I am an anthropologist of Islam whose principal area of study is the world’s most populous Muslim country, Indonesia, and its historical and contemporary connection to the Indian Ocean World, particularly Arabia. My work is primarily driven by the fundamental anthropological question of how humans constitute and are constituted by social relations. I pursue this question through a study of Islam considering that religion is not only an ongoing product of shifting social relation but is also one of the most powerful and enduring modes of, and means for human relation-making. My research and teaching leverage historical and anthropological approaches to interrogate how Muslims reconfigure their religious tradition in light of changing social dynamics and how they use religious resources to imagine and materialize different social relations.
My initial entry into thinking methodologically about religion and relation-making began with a study of Muslim networks that link Southeast Asia and the Middle East, particularly the role of Ḥaḍramī scholars in fostering those trans-regional connections and facilitating knowledge transmission. I look at how such connections have continued to reconfigure Islam as understood and practiced in the Malay-Indonesian Archipelago. My work demonstrates how mobile Ḥaḍramī actors traversed complex cultural fields, cultivated different kinds of relations, built channels for the transmission and dissemination of Islamic teachings, and through that process, gained recognition as religious authorities. This research culminated in my first academic monograph, What is Religious Authority? Cultivating Islamic Communities in Indonesia (Princeton University Press, 2021). Combining insights from [post-]structuralist Marxism, actor-network theory, and the work of the philosopher Hannah Arendt, the book destabilizes conventional understanding of religious authority. Instead of seeing religious authority as emanating from the charismatic aura of a single leader, the book demonstrates that authority is constituted through the persistent labor of assembling a durable social relation made up of volatile networks. The book arrived at this conclusion by presenting the labor of Ḥaḍramī scholars in assembling communities and articulating for them specific and competing visions of the sunna, that is, the teachings of the Prophet Muhammad, from the eighteenth century to the present. In the book I show how different Muslim leaders have tried to reconstruct the Prophetic past using various means to delimit the sunna in response to distinct sociological challenges they confronted in their own localities and historical moments. I argue that the sunna is a product of what I call articulatory labor, i.e., culturally- and historically- situated project of (1) imagining, recovering, and reconstructing a vanished Prophetic past informed by present needs and challenges, and (2) representing and conveying that past to others as models for present action.

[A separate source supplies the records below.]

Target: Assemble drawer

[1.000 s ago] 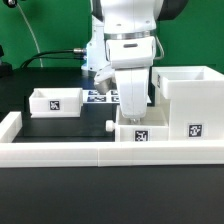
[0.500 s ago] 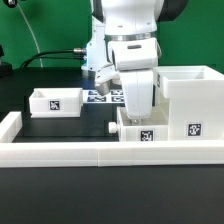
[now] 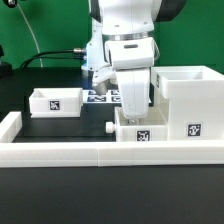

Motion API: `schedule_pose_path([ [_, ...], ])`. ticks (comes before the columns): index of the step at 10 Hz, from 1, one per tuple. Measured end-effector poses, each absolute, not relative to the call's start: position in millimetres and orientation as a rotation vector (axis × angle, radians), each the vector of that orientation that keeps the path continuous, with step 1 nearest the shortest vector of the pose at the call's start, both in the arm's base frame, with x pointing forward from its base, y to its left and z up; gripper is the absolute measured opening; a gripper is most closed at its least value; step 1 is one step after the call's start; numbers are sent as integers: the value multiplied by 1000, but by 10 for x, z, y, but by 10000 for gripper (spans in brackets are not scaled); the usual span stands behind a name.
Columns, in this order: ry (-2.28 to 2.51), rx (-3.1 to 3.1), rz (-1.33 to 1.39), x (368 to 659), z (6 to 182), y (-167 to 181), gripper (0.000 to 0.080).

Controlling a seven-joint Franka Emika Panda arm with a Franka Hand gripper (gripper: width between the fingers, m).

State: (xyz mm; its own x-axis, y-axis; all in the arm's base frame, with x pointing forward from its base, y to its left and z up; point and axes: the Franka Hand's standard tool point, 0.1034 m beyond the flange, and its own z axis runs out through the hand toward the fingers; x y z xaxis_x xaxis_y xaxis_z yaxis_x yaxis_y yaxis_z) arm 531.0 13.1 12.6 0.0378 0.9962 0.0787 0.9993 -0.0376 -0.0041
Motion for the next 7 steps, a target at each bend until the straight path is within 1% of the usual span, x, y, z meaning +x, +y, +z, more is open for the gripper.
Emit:
schedule_pose_path([
  [3, -2165, -2183, -67, 5293, 125, 290, 41],
  [6, -2164, -2184, -68, 5292, 123, 289, 41],
  [7, -2163, -2185, -67, 5291, 127, 286, 281],
])
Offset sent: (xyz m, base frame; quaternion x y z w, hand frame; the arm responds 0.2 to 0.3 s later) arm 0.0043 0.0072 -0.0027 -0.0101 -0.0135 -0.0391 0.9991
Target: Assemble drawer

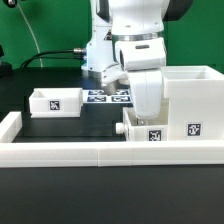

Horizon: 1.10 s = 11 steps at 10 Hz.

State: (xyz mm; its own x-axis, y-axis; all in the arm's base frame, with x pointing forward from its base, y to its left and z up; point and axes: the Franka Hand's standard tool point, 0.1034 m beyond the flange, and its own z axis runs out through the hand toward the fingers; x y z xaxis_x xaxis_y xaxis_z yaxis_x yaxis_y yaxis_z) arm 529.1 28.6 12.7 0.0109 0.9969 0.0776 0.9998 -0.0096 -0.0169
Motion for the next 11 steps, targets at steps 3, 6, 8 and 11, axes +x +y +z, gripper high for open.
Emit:
schedule_pose_path([
  [3, -2153, -2204, -55, 5333, 284, 282, 586],
  [6, -2159, -2213, -21, 5406, 568, 197, 646],
  [8, -2183, -2202, -26, 5427, 615, -54, 649],
  [11, -2184, -2196, -26, 5423, 589, -205, 649],
])
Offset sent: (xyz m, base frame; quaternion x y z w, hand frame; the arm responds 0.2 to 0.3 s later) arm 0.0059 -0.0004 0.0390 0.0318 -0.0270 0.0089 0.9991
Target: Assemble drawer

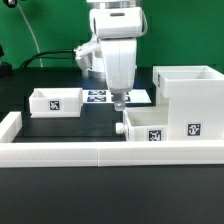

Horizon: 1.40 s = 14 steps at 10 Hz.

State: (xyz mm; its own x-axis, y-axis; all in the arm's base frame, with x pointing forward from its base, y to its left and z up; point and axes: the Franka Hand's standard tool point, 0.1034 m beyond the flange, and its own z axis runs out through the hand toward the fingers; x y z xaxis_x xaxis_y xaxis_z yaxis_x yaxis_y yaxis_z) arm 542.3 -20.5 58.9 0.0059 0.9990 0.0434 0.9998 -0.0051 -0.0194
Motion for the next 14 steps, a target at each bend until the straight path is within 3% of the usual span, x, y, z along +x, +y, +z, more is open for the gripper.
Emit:
schedule_pose_path([
  [8, -2064, -2017, -225, 5324, 250, -676, 649],
  [14, -1942, -2089, -198, 5316, 233, -177, 649],
])
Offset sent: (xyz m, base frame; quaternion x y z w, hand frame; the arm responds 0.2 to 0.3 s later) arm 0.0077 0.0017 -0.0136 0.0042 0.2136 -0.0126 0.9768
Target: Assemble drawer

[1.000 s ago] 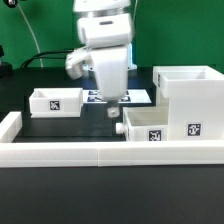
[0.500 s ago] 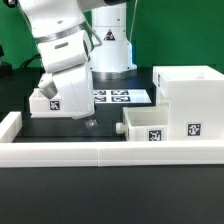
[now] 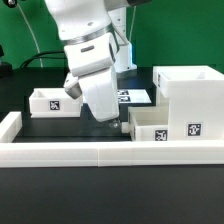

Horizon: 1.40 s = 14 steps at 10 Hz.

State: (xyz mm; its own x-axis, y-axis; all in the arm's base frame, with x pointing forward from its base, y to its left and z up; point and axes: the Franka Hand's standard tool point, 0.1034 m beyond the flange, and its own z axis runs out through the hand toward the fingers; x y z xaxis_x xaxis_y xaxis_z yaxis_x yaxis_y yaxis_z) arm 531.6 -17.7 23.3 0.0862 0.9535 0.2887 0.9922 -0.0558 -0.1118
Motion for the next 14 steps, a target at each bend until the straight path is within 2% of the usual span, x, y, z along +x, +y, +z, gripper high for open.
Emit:
schedule_pose_path([
  [5, -1865, -2129, -174, 5323, 232, 239, 649],
  [9, -1853, -2136, -168, 5307, 221, 210, 649],
  [14, -1818, -2165, -163, 5228, 211, -81, 649],
])
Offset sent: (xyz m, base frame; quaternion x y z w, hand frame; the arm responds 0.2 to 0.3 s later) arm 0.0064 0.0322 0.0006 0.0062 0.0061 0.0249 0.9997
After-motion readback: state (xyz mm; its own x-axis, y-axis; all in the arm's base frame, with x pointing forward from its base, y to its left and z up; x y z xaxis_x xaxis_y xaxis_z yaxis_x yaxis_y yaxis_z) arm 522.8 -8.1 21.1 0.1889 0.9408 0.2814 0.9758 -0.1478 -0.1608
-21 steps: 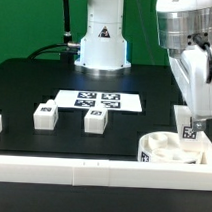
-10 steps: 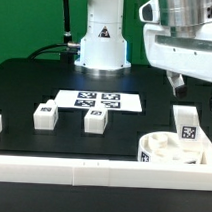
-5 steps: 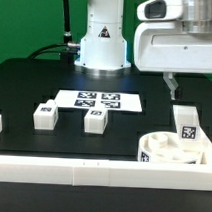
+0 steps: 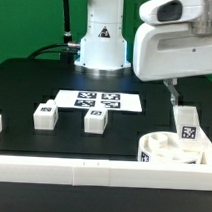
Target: Assemble stool
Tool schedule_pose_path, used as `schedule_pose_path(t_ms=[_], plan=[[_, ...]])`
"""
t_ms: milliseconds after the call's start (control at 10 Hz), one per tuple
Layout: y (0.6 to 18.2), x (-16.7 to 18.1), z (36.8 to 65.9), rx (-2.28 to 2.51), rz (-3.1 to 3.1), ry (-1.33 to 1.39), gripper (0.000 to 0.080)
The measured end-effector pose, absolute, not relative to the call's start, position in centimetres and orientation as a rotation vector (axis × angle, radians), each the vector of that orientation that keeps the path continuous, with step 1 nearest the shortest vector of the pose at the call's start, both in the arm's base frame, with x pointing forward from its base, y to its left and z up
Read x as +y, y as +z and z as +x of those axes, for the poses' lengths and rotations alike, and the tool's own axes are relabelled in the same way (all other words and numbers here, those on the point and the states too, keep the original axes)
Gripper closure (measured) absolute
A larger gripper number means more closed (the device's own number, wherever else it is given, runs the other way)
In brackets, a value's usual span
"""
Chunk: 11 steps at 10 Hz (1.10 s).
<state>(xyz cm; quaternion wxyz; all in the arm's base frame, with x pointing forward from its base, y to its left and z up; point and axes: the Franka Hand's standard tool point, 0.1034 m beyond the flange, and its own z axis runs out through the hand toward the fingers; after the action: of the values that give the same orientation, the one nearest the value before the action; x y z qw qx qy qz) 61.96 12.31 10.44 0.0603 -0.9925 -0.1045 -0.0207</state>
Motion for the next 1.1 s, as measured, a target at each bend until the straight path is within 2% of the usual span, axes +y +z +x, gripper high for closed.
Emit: schedule_pose_path(t_ms=[1100], plan=[[9.3,11.4,61.9,-1.935,-2.456,-0.071,0.0151]])
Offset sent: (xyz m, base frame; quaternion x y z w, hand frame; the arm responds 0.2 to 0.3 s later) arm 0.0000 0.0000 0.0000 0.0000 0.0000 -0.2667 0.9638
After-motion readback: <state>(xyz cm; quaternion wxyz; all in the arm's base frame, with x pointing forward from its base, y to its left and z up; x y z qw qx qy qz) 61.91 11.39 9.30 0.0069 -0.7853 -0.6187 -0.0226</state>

I am now working on my second book project, tentatively titled Spatial Religion: Islamic Geography beyond Center and Periphery. This project extends my study of religion and relation-making to the question of spatiality, geography, and (im)mobility. Spatial Religion traces the history of two contemporary forms of devotional mobility that link Indonesia and the Ḥaḍramawt valley of Yemen, two regions commonly considered as “peripheral” in the study of Islam. The first is the ongoing pilgrimage of Ḥaḍramīs and other Arabs to Indonesia. The second is the rising popularity of the Ḥaḍramawt as a pilgrimage destination for Indonesians. Both phenomena link the two regions through an interconnected religious geography. This religious geography is long in the making. In the nineteenth century, Ḥaḍramī scholars perceived Southeast Asia as a morally-suspect worldly destination with corrupting influences on one’s religious rectitude. Similarly, Indonesians used to consider the Ḥaḍramawt as religiously irrelevant. The religious geography that now links Indonesia and the Ḥaḍramawt is, therefore, quite a recent historical achievement. To comprehend this development, my research explores the transoceanic dialogues and debates as well as the labors and infrastructures that create and sustain this religious geography. It moves away from conventional studies of pilgrimage that privilege ritual analysis to attend to the various mechanisms and processes that produce pilgrimage and other forms of devotional mobility. Combining textual-historical approach with ethnography, this project explores how a religious geography is not just imagined, conceived, and contested discursively, but is also acted through encounters, embodied interactions, and sensory experience.